*Action item*.
Look through the data below and count each line where the word "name" appears. Reply with the count alone.

:::

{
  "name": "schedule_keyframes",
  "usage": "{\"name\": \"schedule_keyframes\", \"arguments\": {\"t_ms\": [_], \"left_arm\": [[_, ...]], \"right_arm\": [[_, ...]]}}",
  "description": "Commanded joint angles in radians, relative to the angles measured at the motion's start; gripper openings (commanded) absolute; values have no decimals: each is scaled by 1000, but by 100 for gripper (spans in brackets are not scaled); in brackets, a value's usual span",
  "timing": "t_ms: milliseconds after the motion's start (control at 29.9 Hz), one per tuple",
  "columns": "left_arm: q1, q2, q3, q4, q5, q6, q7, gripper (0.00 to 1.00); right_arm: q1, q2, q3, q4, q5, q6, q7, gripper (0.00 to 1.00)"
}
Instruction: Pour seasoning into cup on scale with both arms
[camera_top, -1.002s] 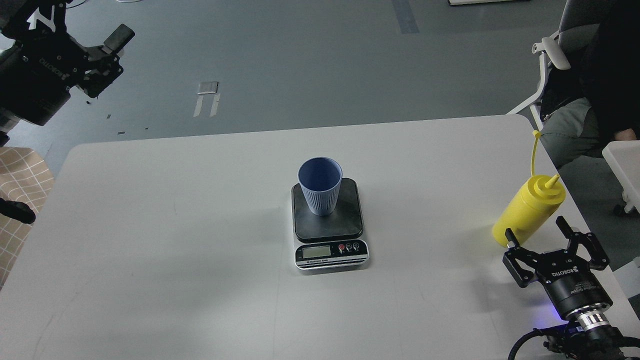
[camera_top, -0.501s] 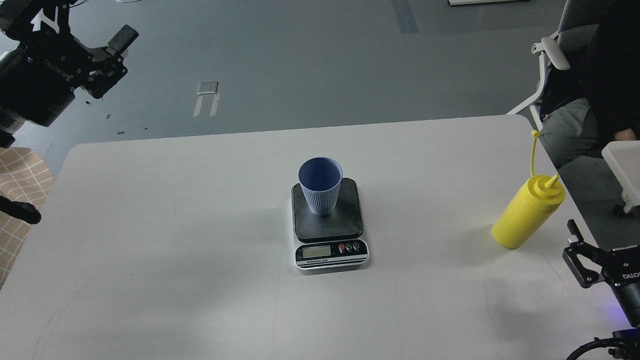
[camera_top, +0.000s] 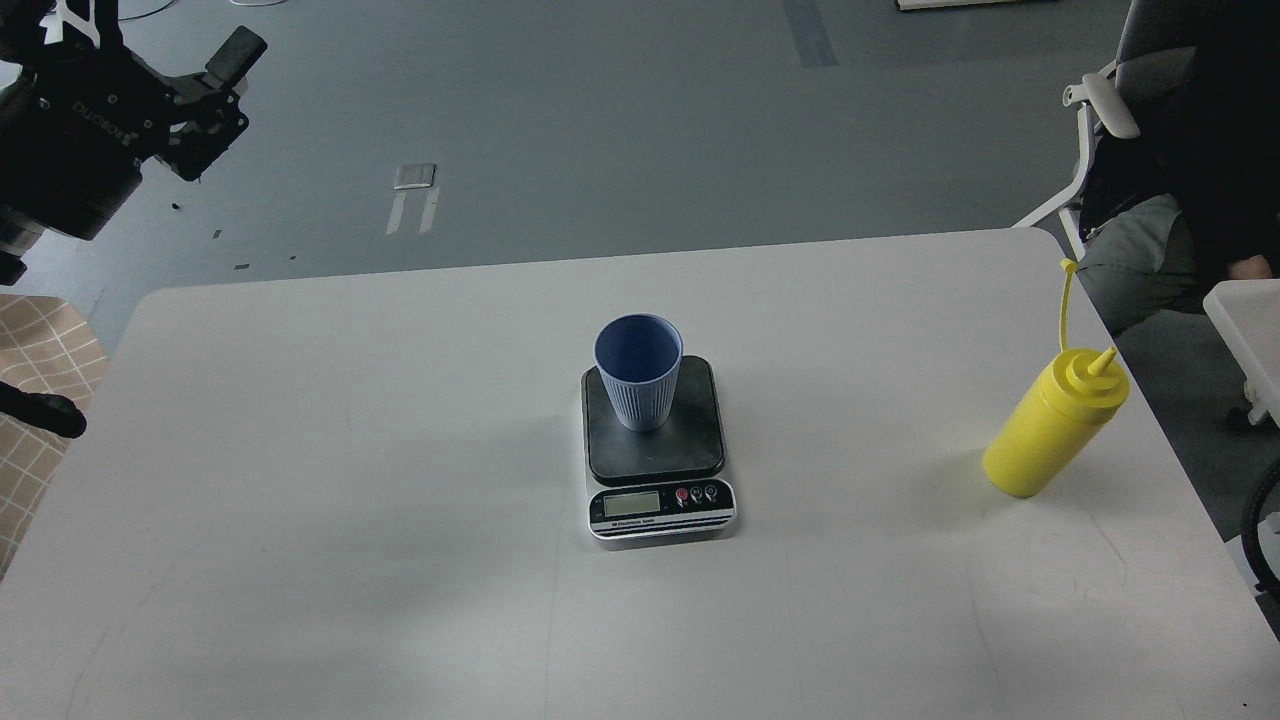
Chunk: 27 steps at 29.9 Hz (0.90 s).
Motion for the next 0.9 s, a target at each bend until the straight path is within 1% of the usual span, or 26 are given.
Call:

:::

*Answer to this task*.
2